Younis continues to resist despair. He is currently enrolled in a master’s program in media at Al-Aqsa University – while the university has been destroyed, many students are navigating online study. He studies English in his spare time, and has recently resumed editing projects for international clients. “I want to leave Gaza and live a beautiful life. I am preparing for that day,” he says. “I’m learning advanced editing, graphics, scriptwriting – anything that keeps me dreaming.”
Purpose as a shield
Feinstein also notes that many journalists in war zones view their work as morally purposeful, which can serve as a buffer against psychological harm.
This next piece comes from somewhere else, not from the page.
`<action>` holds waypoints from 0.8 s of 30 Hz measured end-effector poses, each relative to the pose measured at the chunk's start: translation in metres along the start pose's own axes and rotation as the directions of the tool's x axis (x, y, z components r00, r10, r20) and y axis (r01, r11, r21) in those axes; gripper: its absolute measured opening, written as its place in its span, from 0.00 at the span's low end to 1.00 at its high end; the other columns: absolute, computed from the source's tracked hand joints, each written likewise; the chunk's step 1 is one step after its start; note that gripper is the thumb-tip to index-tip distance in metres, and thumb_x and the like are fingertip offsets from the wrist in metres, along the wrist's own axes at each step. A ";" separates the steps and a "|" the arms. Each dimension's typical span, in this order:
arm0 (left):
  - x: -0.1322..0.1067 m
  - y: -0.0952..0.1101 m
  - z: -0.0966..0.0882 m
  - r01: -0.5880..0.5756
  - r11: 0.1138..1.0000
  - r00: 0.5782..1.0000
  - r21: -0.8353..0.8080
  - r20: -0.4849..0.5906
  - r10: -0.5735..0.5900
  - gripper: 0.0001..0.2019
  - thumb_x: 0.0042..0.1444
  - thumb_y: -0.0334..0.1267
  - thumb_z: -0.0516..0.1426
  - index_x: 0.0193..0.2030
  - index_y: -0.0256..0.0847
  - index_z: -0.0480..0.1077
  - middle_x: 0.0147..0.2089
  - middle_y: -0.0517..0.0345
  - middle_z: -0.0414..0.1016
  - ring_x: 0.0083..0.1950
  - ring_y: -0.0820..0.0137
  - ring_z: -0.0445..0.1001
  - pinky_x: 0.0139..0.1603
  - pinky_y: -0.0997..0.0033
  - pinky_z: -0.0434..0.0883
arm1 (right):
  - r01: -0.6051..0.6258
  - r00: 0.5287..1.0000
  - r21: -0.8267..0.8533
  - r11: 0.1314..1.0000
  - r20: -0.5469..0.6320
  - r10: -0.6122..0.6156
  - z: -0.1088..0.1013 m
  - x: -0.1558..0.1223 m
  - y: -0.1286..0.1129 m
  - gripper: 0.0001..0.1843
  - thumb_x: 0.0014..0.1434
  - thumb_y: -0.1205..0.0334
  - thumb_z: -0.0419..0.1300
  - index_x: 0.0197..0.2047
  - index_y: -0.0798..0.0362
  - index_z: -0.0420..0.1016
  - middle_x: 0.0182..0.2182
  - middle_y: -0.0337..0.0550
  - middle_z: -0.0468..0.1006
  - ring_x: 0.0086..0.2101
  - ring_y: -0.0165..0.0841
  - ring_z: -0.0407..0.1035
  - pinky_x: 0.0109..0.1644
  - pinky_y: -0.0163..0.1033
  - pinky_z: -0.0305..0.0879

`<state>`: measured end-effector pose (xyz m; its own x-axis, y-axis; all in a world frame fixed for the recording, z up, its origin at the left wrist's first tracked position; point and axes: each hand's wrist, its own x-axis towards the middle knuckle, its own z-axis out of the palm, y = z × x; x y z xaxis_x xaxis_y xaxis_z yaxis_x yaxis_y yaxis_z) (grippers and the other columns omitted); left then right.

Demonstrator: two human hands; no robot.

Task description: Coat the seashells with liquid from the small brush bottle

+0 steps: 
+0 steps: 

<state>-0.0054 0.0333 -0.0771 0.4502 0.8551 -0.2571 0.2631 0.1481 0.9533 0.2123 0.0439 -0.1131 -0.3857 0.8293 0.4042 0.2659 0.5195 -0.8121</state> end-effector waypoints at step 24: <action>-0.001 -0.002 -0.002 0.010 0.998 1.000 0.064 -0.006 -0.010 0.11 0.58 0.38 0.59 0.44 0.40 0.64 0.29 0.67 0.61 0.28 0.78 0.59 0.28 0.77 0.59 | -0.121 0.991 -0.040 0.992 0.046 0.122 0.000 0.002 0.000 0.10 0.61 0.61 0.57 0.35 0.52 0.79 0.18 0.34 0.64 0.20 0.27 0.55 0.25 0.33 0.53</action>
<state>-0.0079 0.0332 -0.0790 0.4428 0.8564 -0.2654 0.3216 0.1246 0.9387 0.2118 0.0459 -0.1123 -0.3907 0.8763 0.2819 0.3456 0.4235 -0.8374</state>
In Journalists Under Fire, he writes that reporters who frame their experiences through a sense of mission or moral responsibility are often able to maintain a sense of coherence amid chaos. This psychological anchoring can reduce the risk of long-term trauma. For journalists like Younis, who speak of storytelling as a duty to the oppressed, that moral framework may be one of the few remaining forms of protection.
Despite everything, Younis remains committed to telling the truth. “Many times, I have thought about quitting,” he says. “I’ve wanted to stop filming blood and rubble. But there is no safe place here. Even at home, we are not safe. The war finds us wherever we go.”
Younis (middle) at a camp for displaced families in the Deir Al-Baleh area. Courtesy of Younis.
His dream is to return to storytelling – not of war, but of joy.
“I want to stop filming destruction, tears, and screams. I want to film nature. Seas. Mountains. People laughing,” he says. “That’s what I want to do with my life.”
In the final minutes of our interview, his tone changes. It becomes softer.
“Tell the world that we are people with hearts. We are not made of steel. We are afraid every second. We want the war to stop. Please, tell them not to forget us.”
*This interview was conducted in Arabic and translated by the author.